His account of the need for a robust form of “common” education in the early days of the nation is compelling: “As the founders well knew, the survival of the American republic depended on its ability to form individuals into a republican community in which citizens were imbued with a commitment to the public good.” But as the “common school movement” evolved during the first half of the nineteenth century, it also had to contend with “the possessive individualism of the emerging free-market economy.”
As “public education” spread across the land, therefore, its mission “wasn’t just to teach young people to internalize democratic norms but also to make it possible for capitalism to coexist with republicanism.” (There is, of course, a very different historical narrative to be found in works such as Boston University professor Charles Glenn’s The Myth of the Common School.)
By the late nineteenth century, U.S. schooling—Roman Catholics were by then going off on their own—was still mostly portrayed as a “public good,” and in important ways still was, notably in the Americanization of immigrants. But, explains Labaree, the stability of the republic was no longer in much jeopardy, and education had taken on an important additional mission, which was preparing young people for productive roles in a modern industrial economy.
There’s a public element to that, too, of course, for as it equips individuals with skills and habits, it also builds human capital, strengthens the nation’s economic competitiveness, makes the next generation self-sufficient, and so on. But as it readies people for jobs and careers of their own, the “private good” aspect of schooling also comes into sharper relief. Which is why most economists, rather than agonize over whether education is exclusively a public or a private good, simply recognize that it’s both. The two, however, must remain in some sort of equilibrium if both missions are to be successfully conducted. And Labaree clearly thinks they’ve lost that balance.

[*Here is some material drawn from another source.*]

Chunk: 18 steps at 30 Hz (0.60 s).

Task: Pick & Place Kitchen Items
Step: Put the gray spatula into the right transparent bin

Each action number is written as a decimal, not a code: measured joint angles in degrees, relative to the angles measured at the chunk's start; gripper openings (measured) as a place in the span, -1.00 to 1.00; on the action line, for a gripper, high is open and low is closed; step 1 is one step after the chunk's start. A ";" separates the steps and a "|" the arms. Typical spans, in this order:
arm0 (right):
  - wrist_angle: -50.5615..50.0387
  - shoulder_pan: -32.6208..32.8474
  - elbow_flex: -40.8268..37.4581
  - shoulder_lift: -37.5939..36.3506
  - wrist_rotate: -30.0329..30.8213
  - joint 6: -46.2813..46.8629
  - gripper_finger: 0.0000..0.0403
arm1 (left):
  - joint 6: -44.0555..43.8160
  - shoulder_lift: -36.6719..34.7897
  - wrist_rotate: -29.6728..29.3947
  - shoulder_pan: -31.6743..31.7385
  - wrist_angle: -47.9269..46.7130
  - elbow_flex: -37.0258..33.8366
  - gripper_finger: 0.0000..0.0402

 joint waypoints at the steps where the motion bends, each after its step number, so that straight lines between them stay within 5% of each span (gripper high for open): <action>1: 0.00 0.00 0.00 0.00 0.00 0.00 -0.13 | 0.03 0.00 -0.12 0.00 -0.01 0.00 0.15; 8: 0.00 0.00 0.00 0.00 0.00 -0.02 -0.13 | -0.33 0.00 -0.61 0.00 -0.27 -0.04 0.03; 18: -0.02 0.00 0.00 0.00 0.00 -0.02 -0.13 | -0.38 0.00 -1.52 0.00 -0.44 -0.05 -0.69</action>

“All but gone,” he writes, “is the assumption that the purpose of schooling is to benefit the community at large. Less and less often do Americans conceive of education as a cooperative effort in nation-building or a collective investment in workforce development.”
He’s surely correct that it isn’t much talked about in those terms nowadays. Indeed, schools are pummeled today from both sides of our schismatic polity, pushed to celebrate diversity (with the unum often buried under the pluribus), to be culturally sensitive, to individualize education, to give families more choices, to operate “portfolios” of schools rather than “school systems,” and much, much more.

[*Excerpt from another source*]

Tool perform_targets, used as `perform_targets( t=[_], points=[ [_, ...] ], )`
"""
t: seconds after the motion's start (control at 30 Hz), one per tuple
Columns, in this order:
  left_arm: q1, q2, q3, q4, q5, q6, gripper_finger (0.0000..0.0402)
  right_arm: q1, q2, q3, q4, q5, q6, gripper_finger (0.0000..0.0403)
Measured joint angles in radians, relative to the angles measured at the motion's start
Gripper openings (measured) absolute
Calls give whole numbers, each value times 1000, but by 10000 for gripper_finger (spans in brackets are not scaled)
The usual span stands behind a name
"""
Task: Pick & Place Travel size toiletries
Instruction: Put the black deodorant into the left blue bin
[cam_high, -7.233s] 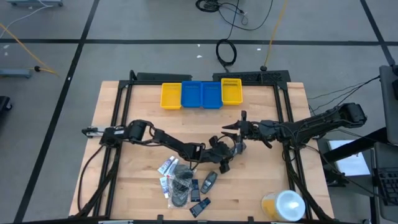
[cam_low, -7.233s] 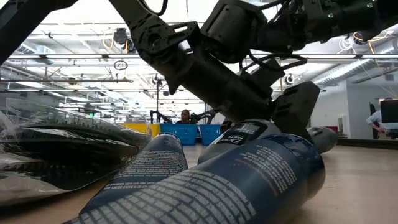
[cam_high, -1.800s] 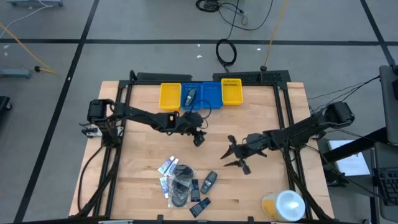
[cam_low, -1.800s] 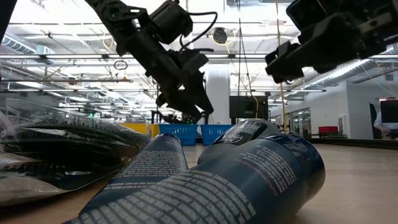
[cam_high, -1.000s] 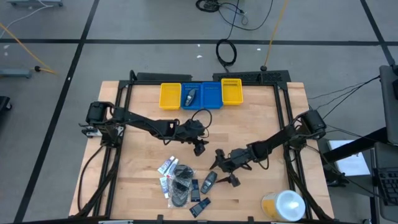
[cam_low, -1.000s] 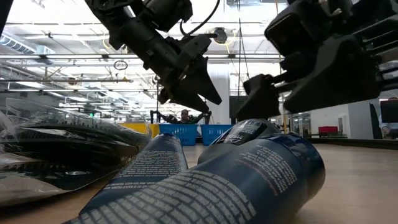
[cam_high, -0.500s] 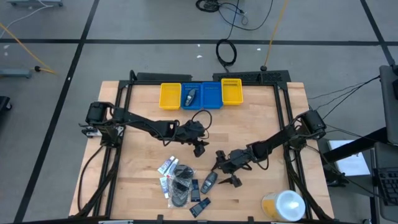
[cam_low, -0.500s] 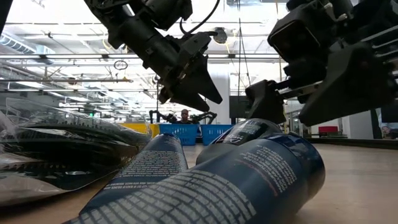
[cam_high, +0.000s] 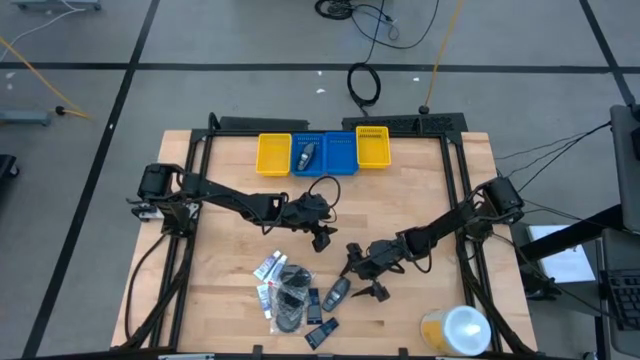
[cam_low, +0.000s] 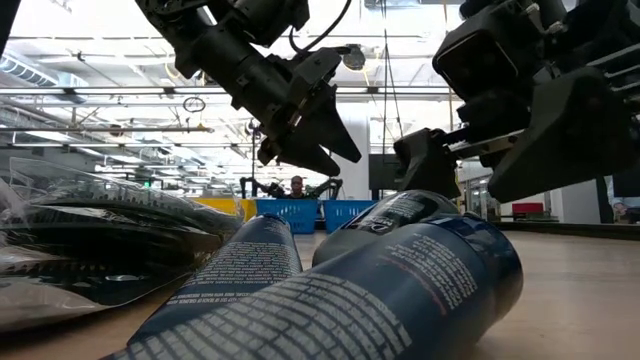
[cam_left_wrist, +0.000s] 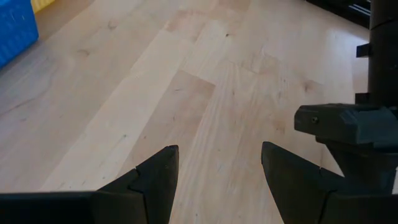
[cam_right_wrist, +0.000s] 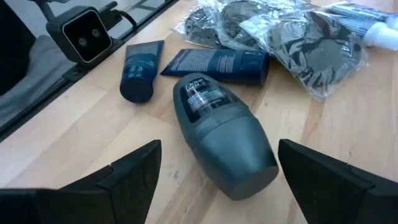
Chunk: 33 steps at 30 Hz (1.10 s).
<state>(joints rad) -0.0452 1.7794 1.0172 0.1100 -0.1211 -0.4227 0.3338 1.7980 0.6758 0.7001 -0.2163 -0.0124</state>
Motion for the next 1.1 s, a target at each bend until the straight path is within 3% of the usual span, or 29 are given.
perform_targets(
  t=[1.1],
  points=[
    [-2,0,0,-2,0,9,230,0,165,138,30,-75,-2,313]
  ],
)
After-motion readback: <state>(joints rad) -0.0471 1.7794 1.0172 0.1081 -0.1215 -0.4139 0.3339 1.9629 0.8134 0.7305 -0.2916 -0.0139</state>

All true, and in its way both good and bad.
But it’s not the whole story, and Labaree seems to ignore the other important chapter: the push for higher academic standards, for closing achievement gaps, for building a “common core” into the curriculum, and for holding schools—all schools, at least all schools that call themselves “public”—to account for their students’ achievement as measured on common statewide metrics. All of this is true, too, and yes it also has both good and bad elements. But it’s a powerful push toward the “common” side of schooling and toward an overall K–12 system that meets the larger society’s needs, not just those of self-absorbed individuals and helicopter parents.

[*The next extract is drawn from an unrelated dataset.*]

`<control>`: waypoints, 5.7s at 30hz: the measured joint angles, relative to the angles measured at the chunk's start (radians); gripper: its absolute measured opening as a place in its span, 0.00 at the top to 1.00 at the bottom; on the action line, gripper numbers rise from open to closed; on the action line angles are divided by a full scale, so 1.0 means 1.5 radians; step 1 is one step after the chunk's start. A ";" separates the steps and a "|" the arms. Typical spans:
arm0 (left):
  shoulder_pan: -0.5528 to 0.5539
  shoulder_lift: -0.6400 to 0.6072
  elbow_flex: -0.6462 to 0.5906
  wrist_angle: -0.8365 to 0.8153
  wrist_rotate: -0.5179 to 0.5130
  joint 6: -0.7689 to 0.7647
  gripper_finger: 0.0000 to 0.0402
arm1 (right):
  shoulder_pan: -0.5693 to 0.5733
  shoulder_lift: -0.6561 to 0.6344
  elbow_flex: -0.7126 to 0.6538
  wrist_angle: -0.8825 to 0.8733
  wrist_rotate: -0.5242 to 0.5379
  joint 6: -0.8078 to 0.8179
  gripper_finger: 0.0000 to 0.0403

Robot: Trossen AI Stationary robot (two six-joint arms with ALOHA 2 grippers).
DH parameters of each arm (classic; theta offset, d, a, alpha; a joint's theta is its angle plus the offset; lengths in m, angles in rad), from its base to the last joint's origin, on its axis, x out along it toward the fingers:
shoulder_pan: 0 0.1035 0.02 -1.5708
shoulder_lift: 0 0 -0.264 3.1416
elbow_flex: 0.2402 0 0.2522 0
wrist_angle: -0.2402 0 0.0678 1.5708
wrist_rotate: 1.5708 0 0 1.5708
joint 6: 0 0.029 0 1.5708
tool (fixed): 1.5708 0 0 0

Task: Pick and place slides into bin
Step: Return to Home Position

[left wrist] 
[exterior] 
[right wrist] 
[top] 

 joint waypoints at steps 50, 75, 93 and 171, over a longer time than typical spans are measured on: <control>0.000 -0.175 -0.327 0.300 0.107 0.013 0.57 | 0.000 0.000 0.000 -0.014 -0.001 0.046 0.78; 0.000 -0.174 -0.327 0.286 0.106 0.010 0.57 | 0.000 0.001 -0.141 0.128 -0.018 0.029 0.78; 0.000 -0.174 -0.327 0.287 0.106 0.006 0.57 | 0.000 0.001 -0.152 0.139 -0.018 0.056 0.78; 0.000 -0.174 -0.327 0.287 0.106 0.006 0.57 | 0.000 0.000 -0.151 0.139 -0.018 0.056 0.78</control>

The two great thrusts of education reform in my lifetime have been, on the one hand, the push for more choice, and on the other, the push for more rigorous and uniform standards and the higher levels of achievement—for all kids, not just some—that are intended to accompany them.
Yes, there’s tension between those endeavors. And yes, I’ve also come to think (and have written) that in important ways they’re interdependent, not antitheses, and that we need both—in some sort of equilibrium—if either is to succeed. That duality parallels, in just about every respect, the tension between private and public that Labaree correctly identifies. But from where I sit, we’ve still got both, they’re very much still in a state of tension, and that’s a good thing. What he’s plainly correct about is that we don’t talk much nowadays about “common schooling,” and most schools’ curriculum pays far too little heed to what should be its civic dimensions. And that, sadly, is vividly demonstrated in the words and actions of far too many of today’s so-called adults.